* _EXERCISE REQUIREMENTS_
From the material below, copy each line that holds the word "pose".

*****

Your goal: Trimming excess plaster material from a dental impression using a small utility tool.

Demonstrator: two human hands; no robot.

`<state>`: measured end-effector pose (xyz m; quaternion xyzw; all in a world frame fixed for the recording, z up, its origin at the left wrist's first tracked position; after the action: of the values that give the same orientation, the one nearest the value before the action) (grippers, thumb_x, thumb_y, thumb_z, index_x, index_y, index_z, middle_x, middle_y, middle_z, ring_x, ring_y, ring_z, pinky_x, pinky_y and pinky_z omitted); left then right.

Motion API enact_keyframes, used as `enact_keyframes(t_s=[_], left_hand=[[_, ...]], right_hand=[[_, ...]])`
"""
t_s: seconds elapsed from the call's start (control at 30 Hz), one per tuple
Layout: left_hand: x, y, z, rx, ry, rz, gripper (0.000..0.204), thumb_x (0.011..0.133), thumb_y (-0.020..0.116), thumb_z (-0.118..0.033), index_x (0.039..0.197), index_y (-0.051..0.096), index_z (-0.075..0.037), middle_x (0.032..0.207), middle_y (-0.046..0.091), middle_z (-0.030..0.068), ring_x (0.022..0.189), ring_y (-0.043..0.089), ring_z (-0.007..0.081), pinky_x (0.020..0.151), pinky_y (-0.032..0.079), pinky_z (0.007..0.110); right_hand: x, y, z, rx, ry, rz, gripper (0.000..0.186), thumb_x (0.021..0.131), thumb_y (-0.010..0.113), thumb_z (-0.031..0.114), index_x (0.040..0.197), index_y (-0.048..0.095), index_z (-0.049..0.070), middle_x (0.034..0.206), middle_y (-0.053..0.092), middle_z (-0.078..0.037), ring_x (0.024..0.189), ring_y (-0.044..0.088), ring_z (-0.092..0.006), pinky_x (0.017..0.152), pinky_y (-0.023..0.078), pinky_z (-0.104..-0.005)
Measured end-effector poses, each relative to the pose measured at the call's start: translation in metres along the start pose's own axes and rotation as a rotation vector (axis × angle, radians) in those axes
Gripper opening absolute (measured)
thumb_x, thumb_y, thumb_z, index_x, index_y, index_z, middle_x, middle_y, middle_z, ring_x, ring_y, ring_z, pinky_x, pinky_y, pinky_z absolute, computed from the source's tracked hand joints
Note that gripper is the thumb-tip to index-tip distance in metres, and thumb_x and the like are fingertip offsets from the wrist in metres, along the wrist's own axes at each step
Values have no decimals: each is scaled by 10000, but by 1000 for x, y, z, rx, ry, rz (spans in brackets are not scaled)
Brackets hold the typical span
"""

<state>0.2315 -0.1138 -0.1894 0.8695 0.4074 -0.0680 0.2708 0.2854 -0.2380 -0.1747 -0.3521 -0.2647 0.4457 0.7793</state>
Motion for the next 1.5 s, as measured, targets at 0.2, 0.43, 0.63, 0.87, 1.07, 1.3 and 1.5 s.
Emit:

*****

* _YOUR RESPONSE_
`<state>`: measured end-effector pose (xyz m; quaternion xyzw; all in a world frame fixed for the recording, z up, its origin at the left wrist's first tracked position; after the action: of the values that give the same orientation, the one nearest the value before the action) (grippers, thumb_x, thumb_y, thumb_z, index_x, index_y, index_z, middle_x, middle_y, middle_z, ring_x, ring_y, ring_z, pinky_x, pinky_y and pinky_z omitted); left then right.
Measured end-effector poses, each relative to the pose measured at the call's start: translation in metres along the start pose's own axes and rotation as a rotation vector (axis × angle, radians) in those axes

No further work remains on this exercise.